-- Records supplied --
=== Begin Enclosure ===

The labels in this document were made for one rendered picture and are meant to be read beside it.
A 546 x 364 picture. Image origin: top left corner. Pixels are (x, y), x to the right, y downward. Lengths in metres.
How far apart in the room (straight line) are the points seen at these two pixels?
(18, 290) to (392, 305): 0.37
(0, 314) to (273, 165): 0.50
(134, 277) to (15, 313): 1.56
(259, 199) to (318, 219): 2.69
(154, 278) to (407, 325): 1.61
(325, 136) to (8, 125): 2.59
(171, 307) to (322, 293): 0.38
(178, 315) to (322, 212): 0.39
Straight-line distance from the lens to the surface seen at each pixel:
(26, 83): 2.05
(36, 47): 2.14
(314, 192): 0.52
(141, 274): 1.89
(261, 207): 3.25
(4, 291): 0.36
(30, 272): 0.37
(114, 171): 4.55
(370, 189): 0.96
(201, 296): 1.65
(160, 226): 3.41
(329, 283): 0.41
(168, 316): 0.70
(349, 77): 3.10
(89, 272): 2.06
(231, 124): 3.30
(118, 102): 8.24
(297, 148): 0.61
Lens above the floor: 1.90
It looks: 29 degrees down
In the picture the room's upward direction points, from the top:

=== End Enclosure ===

-- How to complete this task --
A word-for-word copy of the lines from the one with "Lens above the floor: 1.90" through the end of the listing is what should be returned.

-- Exercise solution --
Lens above the floor: 1.90
It looks: 29 degrees down
In the picture the room's upward direction points, from the top:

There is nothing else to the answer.